Security Fiasco: Why small is necessary but not sufficient for security
“Small is beautiful” is nowhere more true than it is in security. The smaller a system’s trusted computing base (TCB), the more feasible it is to achieve a reasonable degree of security. The TCB is the part of the system that must be trusted to perform correctly in order to have any security in the system. It includes at least parts of the hardware (processor, memory, some devices) and the most privileged part of the software, i.e. the operating system (OS) kernel, and, for virtualised systems, the hypervisor.
This is one of the strongest justifications for microkernels: you want to absolutely minimise the OS part of the TCB, by using a kernel (the part of the OS running in privileged mode) that is kept as small as possible. Kernel size is minimised by only including the minimum functionality, i.e. fundamental mechanisms, and leaving implementation of other functionality, including all policy, to (unprivileged) user-mode software.
We have built the seL4 microkernel on this insight, and taken it to its logical conclusion, by mathematical proving the correctness (“bug freedom”) of the implementation, as well as general security properties. These proofs are critically enabled by seL4’s small size (about 10k SLOC).
But while (barring dramatic technological advances which are many years away) security requires small size, this doesn’t mean that a kernel is secure just because it’s a microkernel!
A case in point here is the Fiasco.OC microkernel (also called the L4Re Microkernel – Fiasco.OC is the kernel and L4Re is the userland programming environment built on top). Some propagate Fiasco.OC as the core of a national security competency and advocate it as the base for the development of a national security infrastructure. Sounds like a good idea, after all, it’s a microkernel?
Turns out, it’s not. Turns out, Fiasco.OC (besides being not all that “micro”, weighing in at about 20–35k SLOC depending on configuration) isn’t secure after all, and most likely can’t be made secure without a comprehensive re-design.
Details are provided in a paper by researchers from the TU Berlin (and interestingly the lead author is a former member of the Fiasco.OC team). It shows that Fiasco.OC’s memory management functionality provides covert storage channels of significant bandwidth.
The mechanisms underlying those channels are the result of design flaws of Fiasco.OC’s memory management, which, on the surface, is driven by security needs.

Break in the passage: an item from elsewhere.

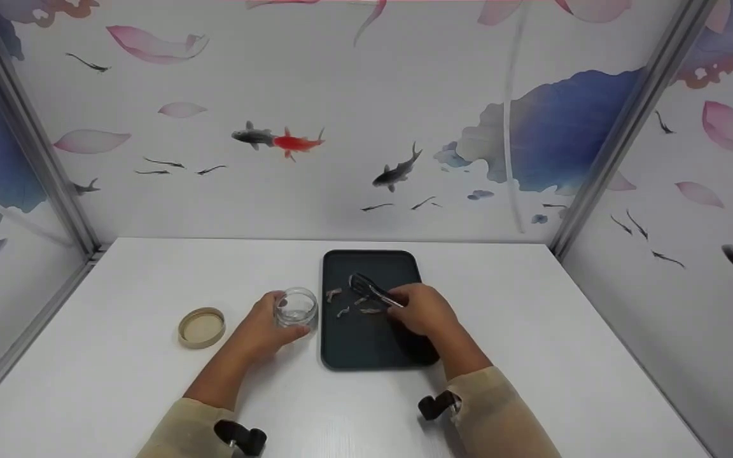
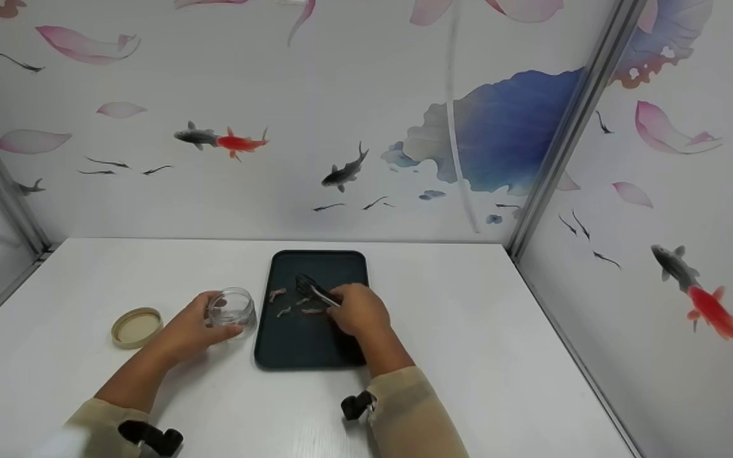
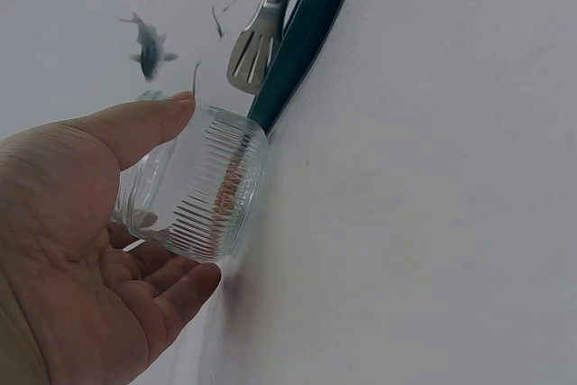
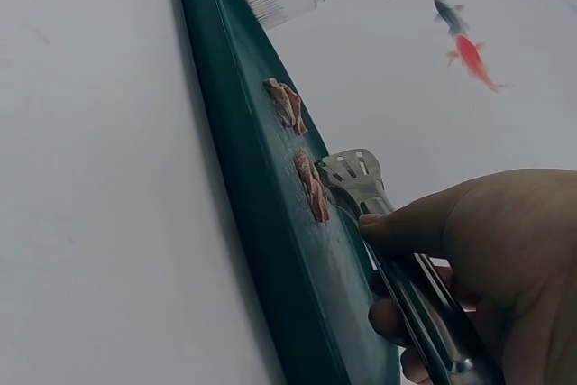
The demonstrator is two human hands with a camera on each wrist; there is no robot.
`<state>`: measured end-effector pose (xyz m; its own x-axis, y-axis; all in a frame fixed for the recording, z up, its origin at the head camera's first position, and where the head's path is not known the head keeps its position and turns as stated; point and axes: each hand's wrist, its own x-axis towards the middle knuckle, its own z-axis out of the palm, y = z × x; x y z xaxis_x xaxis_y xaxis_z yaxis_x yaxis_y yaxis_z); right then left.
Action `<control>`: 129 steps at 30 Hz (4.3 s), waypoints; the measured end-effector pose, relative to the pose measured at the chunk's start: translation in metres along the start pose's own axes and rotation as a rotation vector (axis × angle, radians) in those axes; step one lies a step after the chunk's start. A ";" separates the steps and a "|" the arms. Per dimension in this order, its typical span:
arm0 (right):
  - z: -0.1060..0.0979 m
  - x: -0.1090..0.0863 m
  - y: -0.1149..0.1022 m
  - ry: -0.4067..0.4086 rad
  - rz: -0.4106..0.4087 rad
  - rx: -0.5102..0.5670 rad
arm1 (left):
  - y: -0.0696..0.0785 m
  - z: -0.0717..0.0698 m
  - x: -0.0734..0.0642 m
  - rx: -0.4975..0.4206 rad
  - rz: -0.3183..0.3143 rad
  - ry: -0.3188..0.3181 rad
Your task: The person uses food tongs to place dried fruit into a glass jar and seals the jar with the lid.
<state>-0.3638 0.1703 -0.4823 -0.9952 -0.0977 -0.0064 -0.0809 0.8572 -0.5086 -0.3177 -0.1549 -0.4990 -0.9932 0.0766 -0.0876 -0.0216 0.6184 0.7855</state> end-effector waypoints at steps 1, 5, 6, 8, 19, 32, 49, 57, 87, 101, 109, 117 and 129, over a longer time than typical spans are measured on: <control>0.000 0.000 0.000 0.001 0.000 0.000 | 0.000 0.000 0.000 -0.002 -0.005 0.000; -0.001 -0.001 -0.001 0.003 0.005 -0.003 | 0.000 0.000 0.000 -0.008 -0.003 -0.004; -0.002 -0.001 -0.002 0.004 0.004 -0.004 | 0.000 0.000 0.000 -0.010 -0.003 -0.004; -0.003 -0.001 -0.002 0.008 0.001 -0.006 | 0.001 0.000 0.000 -0.007 -0.003 -0.005; -0.015 -0.007 -0.010 0.036 -0.040 0.020 | 0.002 0.000 -0.002 0.003 -0.005 -0.001; -0.023 -0.020 -0.027 0.055 -0.044 0.043 | 0.000 0.001 0.000 0.007 -0.004 0.006; -0.025 -0.035 -0.049 0.071 -0.139 0.038 | 0.000 0.000 0.000 0.000 0.001 0.005; -0.021 -0.043 -0.060 0.069 -0.189 0.015 | 0.001 0.000 0.000 0.004 0.008 0.003; -0.008 -0.059 -0.082 -0.033 -0.277 -0.033 | -0.001 0.000 0.001 -0.035 0.036 0.013; -0.009 -0.059 -0.080 -0.023 -0.260 -0.030 | 0.002 0.000 0.000 -0.021 0.033 0.017; -0.016 -0.053 -0.073 -0.008 -0.222 0.005 | 0.002 0.001 0.002 -0.001 0.018 0.024; -0.020 -0.051 -0.070 -0.010 -0.205 0.029 | 0.002 0.001 0.001 -0.025 0.010 0.019; -0.034 -0.044 -0.056 0.008 -0.149 0.056 | 0.002 0.001 0.000 -0.036 -0.001 0.004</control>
<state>-0.3177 0.1437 -0.4240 -0.9728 -0.2176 0.0791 -0.2246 0.8040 -0.5506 -0.3179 -0.1527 -0.4983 -0.9937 0.0724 -0.0860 -0.0269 0.5898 0.8071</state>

Specifically, Fiasco.OC provides an abstraction of per-partition memory pools. However, these are part of a global management structure that breaks isolation. In short: Fiasco.OC’s “partitioned” memory pools ain’t.
The deeper cause for this breakdown of security is that Fiasco.OC violates a core microkernel principle: that of policy-mechanism separation. The microkernel is supposed to provide policy-free mechanisms, with which policies are implemented at user level. In contrast, Fiasco.OC’s memory management encapsulates a fair amount of policy, and it is exactly those policies which the TUB researchers exploited.
This is a nice example that demonstrates that you’ll pay eventually when deviating from the core principle. Usually the cost comes in the form of restricting the generality of the system. Here it is in the form of a security breakdown. (Ok, for purists, that’s also a form of restricting generality: Fiasco.OC is restricted to use in cases where security doesn’t matter much. Not very assuring for those propagating it as a national security kernel!)
Given the size of Fiasco.OC (2–3 times that of seL4) and the lack of understanding of security issues that seems to have affected the design of its memory management, one must suspect that there are more skeletons hiding in the security closet.
This all is in stark contrast to seL4, which has been designed for isolation from the ground up, including radically eliminating all policy from memory management. This approach has enabled a mathematical proof of isolation in seL4: In a so-called non-interference proof that applies to the executable binary (not just a model of the kernel), folks in my group have shown that a properly-configured seL4 system enforces isolation. The proof completely rules out attacks of the sort the TUB researchers have levelled against Fiasco.OC!
To be fair, seL4’s security proofs only rule out storage channels, while leaving the potential for timing channels. This is, to a degree, unavoidable: while it is, in principle, possible to prevent storage channels completely (as has been done with seL4), it is considered impossible to completely prevent timing channels. At least seL4 has a (still incomplete) story there (see our recent paper on assessing and mitigating timing channels), with more work in progress, while Fiasco.OC has known unmitigated timing channels (in addition to the storage channels discussed above).
Building security solutions on secure microkernel technology is good, and I am advocating it constantly. But it will only lead to a false sense of security if the underlying microkernel is inherently insecure. seL4, in contrast, is the only OS kernel with provable security. Use it as the base and you have at least a chance to succeed!